Referenced in: none

Automatically associated channels: Kv11.1

Title: Kinesin spindle protein (KSP) inhibitors. Part 3: synthesis and evaluation of phenolic 2,4-diaryl-2,5-dihydropyrroles with reduced hERG binding and employment of a phosphate prodrug strategy for aqueous solubility.

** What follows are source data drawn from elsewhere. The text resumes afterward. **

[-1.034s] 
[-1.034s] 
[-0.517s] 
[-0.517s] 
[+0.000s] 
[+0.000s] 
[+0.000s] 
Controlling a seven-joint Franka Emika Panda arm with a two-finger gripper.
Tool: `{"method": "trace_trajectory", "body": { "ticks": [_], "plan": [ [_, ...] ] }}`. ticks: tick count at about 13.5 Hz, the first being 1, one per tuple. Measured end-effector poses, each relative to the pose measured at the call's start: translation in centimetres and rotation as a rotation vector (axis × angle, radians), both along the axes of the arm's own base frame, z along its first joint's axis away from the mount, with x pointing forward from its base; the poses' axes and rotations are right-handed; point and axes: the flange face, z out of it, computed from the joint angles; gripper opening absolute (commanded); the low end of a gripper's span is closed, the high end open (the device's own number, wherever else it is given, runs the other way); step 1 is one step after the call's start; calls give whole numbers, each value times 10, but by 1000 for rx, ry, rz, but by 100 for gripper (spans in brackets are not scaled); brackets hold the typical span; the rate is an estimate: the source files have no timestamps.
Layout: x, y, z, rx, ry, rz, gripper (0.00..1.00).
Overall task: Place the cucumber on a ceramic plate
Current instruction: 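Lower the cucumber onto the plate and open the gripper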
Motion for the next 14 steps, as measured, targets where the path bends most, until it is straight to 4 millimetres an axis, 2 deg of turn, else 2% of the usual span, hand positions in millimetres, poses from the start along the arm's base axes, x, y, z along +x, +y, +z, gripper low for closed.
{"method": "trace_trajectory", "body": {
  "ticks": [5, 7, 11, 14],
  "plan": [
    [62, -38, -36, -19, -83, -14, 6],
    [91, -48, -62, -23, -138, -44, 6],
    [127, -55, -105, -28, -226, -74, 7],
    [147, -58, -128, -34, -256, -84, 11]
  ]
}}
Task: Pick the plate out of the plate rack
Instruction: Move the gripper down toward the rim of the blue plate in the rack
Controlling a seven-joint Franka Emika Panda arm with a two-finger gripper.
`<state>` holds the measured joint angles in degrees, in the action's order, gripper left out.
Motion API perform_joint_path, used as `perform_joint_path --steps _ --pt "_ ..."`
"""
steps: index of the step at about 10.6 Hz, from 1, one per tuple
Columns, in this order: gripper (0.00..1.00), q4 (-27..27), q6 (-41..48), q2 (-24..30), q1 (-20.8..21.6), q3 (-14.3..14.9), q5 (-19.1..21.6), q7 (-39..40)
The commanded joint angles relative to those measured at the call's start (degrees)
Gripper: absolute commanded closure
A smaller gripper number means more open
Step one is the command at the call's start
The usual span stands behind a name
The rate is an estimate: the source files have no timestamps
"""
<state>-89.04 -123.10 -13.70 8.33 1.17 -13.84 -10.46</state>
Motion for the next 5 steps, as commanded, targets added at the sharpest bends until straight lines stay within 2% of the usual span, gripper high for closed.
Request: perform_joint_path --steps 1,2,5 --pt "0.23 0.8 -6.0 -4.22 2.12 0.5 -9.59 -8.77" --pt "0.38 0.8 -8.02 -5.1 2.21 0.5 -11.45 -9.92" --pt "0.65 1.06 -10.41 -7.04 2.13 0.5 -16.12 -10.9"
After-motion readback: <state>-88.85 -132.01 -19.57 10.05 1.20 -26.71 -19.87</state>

Authors: Robert M Garbaccio, Mark E Fraley, Edward S Tasber, Christy M Olson, William F Hoffman, Kenneth L Arrington, Maricel Torrent, Carolyn A Buser, Eileen S Walsh, Kelly Hamilton, Michael D Schaber, Christine Fernandes, Robert B Lobell, Weikang Tao, Vicki J South, Youwei Yan, Lawrence C Kuo, Thomayant Prueksaritanont, Donald E Slaughter, Cathy Shu, David C Heimbrook, Nancy E Kohl, Hans E Huber, George D Hartman

Journal, date & volume: Bioorg. Med. Chem. Lett., 2006 Apr 1 , 16, 1780-3

PubMed link: http://www.ncbi.nlm.nih.gov/pubmed/16439122

Abstract
2,4-Diaryl-2,5-dihydropyrroles have been discovered to be novel, potent and water-soluble inhibitors of KSP, an emerging therapeutic target for the treatment of cancer. A potential concern for these basic KSP inhibitors (1 and 2) was hERG binding that can be minimized by incorporation of a potency-enhancing C2 phenol combined with neutral N1 side chains. Aqueous solubility was restored to these, and other, non-basic inhibitors, through a phosphate prodrug strategy.